An hour had passed pleasantly but I was vaguely, and only very slightly, worried about my wife. I did not think there was any danger, but was not like her to stay away because she is the kind of woman who gets periodically lost between our house, where we have lived for ten years, and the grocery store where she shops every week. I called over a couple of twelve year-olds (who may have been really twenty-five, according to Turkish males’ general apprehension of temporal reality).
I borrowed a gold-plated fountain pen from one of the old men. On a paper bag, I drew a chesty female silhouette and pounded my own (flat) chest. Wife of mine, I said. My wife is from India. Hindi! I added. Everyone murmured favorably about my artistic talent.

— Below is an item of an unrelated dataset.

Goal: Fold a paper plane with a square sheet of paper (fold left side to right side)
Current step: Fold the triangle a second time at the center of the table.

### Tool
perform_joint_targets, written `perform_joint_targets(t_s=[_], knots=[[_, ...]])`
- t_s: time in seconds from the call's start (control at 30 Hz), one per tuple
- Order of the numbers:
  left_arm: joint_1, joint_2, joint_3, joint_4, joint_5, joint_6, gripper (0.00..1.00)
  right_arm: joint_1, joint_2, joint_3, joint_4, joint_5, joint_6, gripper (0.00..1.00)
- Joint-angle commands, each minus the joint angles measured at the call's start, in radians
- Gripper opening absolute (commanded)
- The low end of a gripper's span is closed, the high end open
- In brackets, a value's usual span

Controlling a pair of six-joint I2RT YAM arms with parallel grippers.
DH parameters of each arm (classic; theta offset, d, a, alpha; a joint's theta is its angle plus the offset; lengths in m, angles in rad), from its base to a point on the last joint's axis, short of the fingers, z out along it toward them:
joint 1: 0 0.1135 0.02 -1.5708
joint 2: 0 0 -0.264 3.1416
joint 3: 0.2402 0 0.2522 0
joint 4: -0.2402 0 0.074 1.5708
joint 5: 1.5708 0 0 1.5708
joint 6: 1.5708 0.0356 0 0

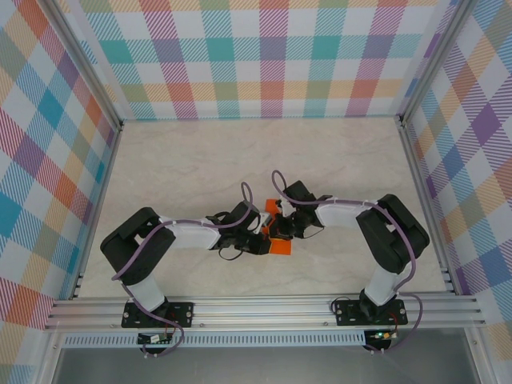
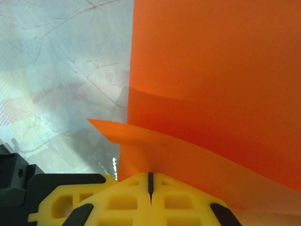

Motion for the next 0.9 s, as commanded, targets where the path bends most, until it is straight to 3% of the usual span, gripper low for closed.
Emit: perform_joint_targets(t_s=[0.0, 0.37, 0.6, 0.73, 0.87], knots=[[0.015, 0.023, -0.047, -0.053, -0.032, -0.008, 0.0, 0.002, 0.016, 0.023, -0.076, 0.032, -0.036, 0.02], [0.037, 0.045, -0.066, -0.016, 0.006, -0.019, 0.0, -0.039, 0.006, 0.019, -0.139, 0.138, -0.121, 0.02], [0.039, 0.033, -0.066, -0.007, 0.035, -0.019, 0.0, -0.07, 0.002, 0.026, -0.15, 0.12, -0.152, 0.03], [0.039, -0.03, -0.064, 0.037, 0.119, -0.039, 0.0, -0.069, 0.023, 0.02, -0.143, 0.097, -0.149, 0.02], [0.039, -0.09, -0.053, 0.021, 0.129, -0.037, 0.0, -0.069, 0.03, 0.014, -0.131, 0.082, -0.143, 0.02]])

One of many wonders of globalization is that all around the less-developed world many people know and love Bollywood movies. “Hindi” struck a chord. I gave the boys one million liras each and sent them searching, paper bag drawing in hand. (What with inflation, a million liras does not buy nearly as much as it used to!) I wished them well in my heart, hoping they would not get into trouble inspecting too closely the bosoms of all and every woman at the market.
I located my wife, eventually. She had traded the old lady’s used but beautiful harem pants against two new ones, plus one for each of three other women present at the negotiation, plus a whole outfit for the little girl who had acted as an interpreter. But the pants she had acquired were truly magnificent! (My wife has many wonderful qualities and enormous artistic talent but a wily bargainer, she is not.)
The transaction completed at last, she had failed to find me, she said. This, although I was right in the middle of the market, surrounded by a small but loud crowd. Instead, guided by some obscure female atavism, something probably hard-wired, against all precedents in her life, she had decided to walk back to the hotel by herself. She was in her fifties at the time. She has luxuriant gray hair but she was tall and thin, yet curvy. With the gray and black, silky harem pants streaming around her long legs and her narrow hips, she must have cut a striking figure in the eyes of dozens of appreciative Turkish male spectators on the way. If this was her last huzzah, she could not have chosen a better venue; bless her occasionally exhibitionist little heart!
This is just a story; there is no deep meaning to it (as far as I now).